Drupal 9.3.12
21 April 2022
Drupal version 9.3.12 is now available (security release).
Upgrading to Drupal 9.3.12
Drupal 9.3.12 can be upgraded to (or installed) using any of Installatron's products. Use Installatron's optional Automatic Update feature to automatically apply Drupal updates as new versions are released, or use Installatron's Clone feature to duplicate an existing Drupal install to test the 9.3.12 upgrade prior to applying it live. Get started managing your Drupal installations with Installatron
What's New in Drupal 9.3.12
Security
- Drupal core - Moderately critical - Improper input validation - SA-CORE-2022-008 - Drupal core's form API has a vulnerability where certain contributed or custom modules' forms may be vulnerable to improper input validation. This could allow an attacker to inject disallowed values or overwrite data. Affected forms are uncommon, but in certain cases an attacker could alter critical or sensitive data. We do not know of affected forms within core itself, but contributed and custom project forms could be affected. Installing this update will fix those forms.

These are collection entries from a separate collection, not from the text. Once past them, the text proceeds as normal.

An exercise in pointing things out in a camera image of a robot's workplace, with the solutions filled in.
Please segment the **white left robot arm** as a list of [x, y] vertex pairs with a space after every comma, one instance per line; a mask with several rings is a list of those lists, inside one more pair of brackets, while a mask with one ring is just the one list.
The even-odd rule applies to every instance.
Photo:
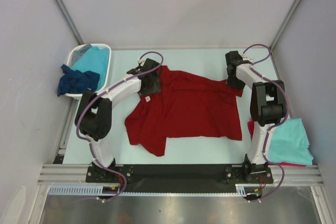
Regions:
[[87, 91], [80, 99], [75, 117], [76, 135], [88, 143], [93, 163], [99, 166], [97, 174], [105, 182], [112, 181], [116, 175], [116, 169], [111, 166], [115, 158], [105, 140], [112, 128], [112, 111], [135, 93], [160, 92], [162, 63], [150, 58], [139, 59], [138, 66], [120, 81], [102, 91]]

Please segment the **red t shirt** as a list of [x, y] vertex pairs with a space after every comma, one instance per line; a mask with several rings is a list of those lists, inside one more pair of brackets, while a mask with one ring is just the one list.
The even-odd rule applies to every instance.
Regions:
[[160, 70], [161, 92], [142, 95], [125, 119], [131, 145], [164, 156], [166, 140], [182, 137], [226, 137], [242, 140], [237, 97], [241, 90], [185, 71]]

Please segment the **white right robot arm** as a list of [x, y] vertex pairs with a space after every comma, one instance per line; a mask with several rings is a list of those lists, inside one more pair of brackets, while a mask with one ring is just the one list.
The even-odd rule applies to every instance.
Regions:
[[225, 55], [227, 64], [227, 84], [232, 88], [251, 89], [250, 117], [254, 121], [254, 131], [249, 151], [241, 167], [226, 172], [236, 176], [239, 182], [256, 184], [263, 179], [273, 183], [268, 167], [268, 152], [275, 129], [288, 118], [287, 98], [284, 82], [270, 80], [259, 73], [252, 61], [242, 57], [238, 51]]

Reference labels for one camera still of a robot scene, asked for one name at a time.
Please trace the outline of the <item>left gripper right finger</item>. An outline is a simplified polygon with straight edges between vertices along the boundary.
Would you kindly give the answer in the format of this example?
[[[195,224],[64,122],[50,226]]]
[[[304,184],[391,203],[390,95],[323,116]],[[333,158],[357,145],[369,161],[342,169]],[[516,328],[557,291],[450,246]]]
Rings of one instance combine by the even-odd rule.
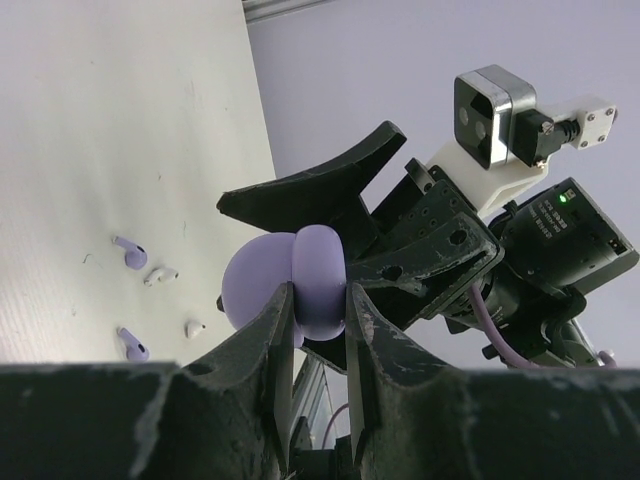
[[[346,296],[353,462],[365,479],[635,479],[639,374],[462,370]]]

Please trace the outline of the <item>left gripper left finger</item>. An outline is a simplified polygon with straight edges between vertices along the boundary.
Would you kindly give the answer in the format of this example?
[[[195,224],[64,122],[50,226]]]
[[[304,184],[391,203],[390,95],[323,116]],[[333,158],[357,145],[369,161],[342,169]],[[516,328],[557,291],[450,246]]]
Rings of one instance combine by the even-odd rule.
[[[186,367],[1,369],[5,479],[278,479],[289,468],[293,287]]]

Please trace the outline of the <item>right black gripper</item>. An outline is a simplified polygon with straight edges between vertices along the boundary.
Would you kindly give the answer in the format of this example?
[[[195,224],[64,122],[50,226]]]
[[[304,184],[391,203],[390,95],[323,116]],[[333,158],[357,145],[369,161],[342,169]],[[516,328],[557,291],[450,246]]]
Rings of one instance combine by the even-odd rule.
[[[378,311],[406,330],[449,307],[475,281],[501,262],[504,249],[474,207],[438,166],[413,158],[405,186],[417,192],[409,202],[389,196],[396,211],[384,234],[361,194],[407,141],[391,121],[337,157],[318,166],[222,194],[218,211],[266,232],[296,233],[326,225],[347,250],[374,252],[354,260],[347,278],[359,284]],[[347,373],[344,339],[305,339],[301,349],[339,374]]]

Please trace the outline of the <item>purple earbud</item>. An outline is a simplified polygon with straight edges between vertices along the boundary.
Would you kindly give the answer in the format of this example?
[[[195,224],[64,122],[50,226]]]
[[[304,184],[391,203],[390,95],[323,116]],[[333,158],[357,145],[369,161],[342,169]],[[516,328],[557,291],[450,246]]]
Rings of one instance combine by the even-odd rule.
[[[112,243],[124,251],[124,262],[129,269],[138,271],[146,266],[148,255],[140,245],[120,236],[115,236]]]
[[[125,356],[128,361],[143,363],[149,360],[149,350],[131,331],[122,327],[117,330],[117,335],[124,344]]]

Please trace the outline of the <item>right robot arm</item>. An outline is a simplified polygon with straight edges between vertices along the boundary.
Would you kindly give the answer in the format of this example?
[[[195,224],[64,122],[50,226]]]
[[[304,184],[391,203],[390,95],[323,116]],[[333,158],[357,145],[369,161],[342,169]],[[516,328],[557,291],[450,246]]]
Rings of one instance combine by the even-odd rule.
[[[485,223],[451,168],[411,161],[369,210],[362,191],[405,140],[385,121],[321,165],[223,194],[218,210],[267,232],[334,229],[348,279],[400,329],[435,316],[453,334],[477,328],[467,295],[477,284],[520,355],[547,365],[594,365],[574,320],[590,292],[637,265],[638,251],[570,178],[523,203],[501,204]]]

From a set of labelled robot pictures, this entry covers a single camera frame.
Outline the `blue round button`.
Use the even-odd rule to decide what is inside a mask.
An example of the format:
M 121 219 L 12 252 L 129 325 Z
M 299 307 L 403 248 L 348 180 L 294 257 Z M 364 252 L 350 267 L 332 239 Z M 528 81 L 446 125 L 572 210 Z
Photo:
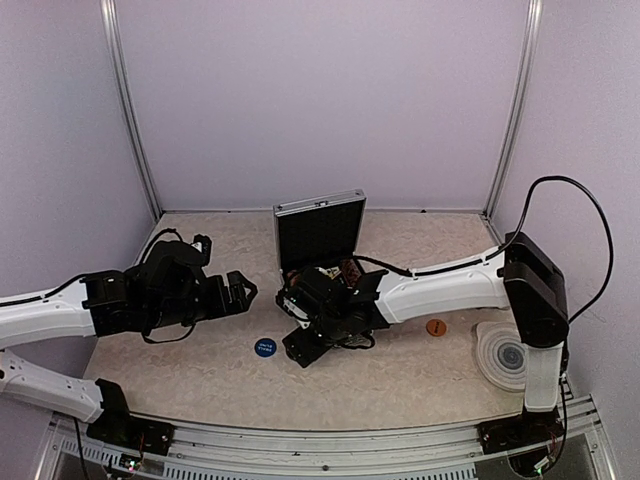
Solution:
M 262 338 L 254 344 L 254 351 L 261 358 L 269 358 L 276 353 L 277 344 L 271 338 Z

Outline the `aluminium poker chip case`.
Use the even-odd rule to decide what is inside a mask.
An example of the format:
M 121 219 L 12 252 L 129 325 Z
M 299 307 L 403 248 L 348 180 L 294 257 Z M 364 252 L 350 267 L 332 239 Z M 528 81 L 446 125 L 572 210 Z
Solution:
M 278 268 L 284 282 L 310 266 L 332 268 L 356 250 L 367 197 L 353 189 L 273 206 Z

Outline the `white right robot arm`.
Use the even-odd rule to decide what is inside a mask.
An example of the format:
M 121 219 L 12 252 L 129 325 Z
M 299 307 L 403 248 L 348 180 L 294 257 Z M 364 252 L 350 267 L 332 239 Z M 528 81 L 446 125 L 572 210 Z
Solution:
M 564 276 L 524 233 L 458 263 L 432 270 L 394 270 L 383 264 L 349 286 L 311 266 L 288 281 L 277 305 L 299 326 L 283 341 L 287 355 L 306 368 L 356 336 L 418 317 L 495 308 L 511 310 L 526 353 L 524 409 L 511 433 L 535 442 L 551 424 L 569 333 Z

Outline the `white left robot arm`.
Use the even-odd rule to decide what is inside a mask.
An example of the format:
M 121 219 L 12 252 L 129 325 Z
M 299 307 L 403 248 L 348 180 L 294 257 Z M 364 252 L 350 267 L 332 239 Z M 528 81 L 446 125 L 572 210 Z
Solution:
M 79 274 L 32 296 L 1 301 L 1 390 L 15 399 L 71 416 L 102 430 L 121 445 L 140 434 L 121 387 L 98 379 L 62 375 L 30 363 L 12 348 L 58 338 L 102 338 L 122 333 L 150 343 L 157 329 L 243 314 L 257 286 L 241 272 L 205 274 L 211 242 L 160 241 L 126 270 Z

- Drupal core - Moderately critical - Access bypass - SA-CORE-2022-009 - Drupal 9.3 implemented a generic entity access API for entity revisions. However, this API was not completely integrated with existing permissions, resulting in some possible access bypass for users who have access to use revisions of content generally, but who do not have access to individual items of node and media content. This vulnerability only affects sites using Drupal's revision system.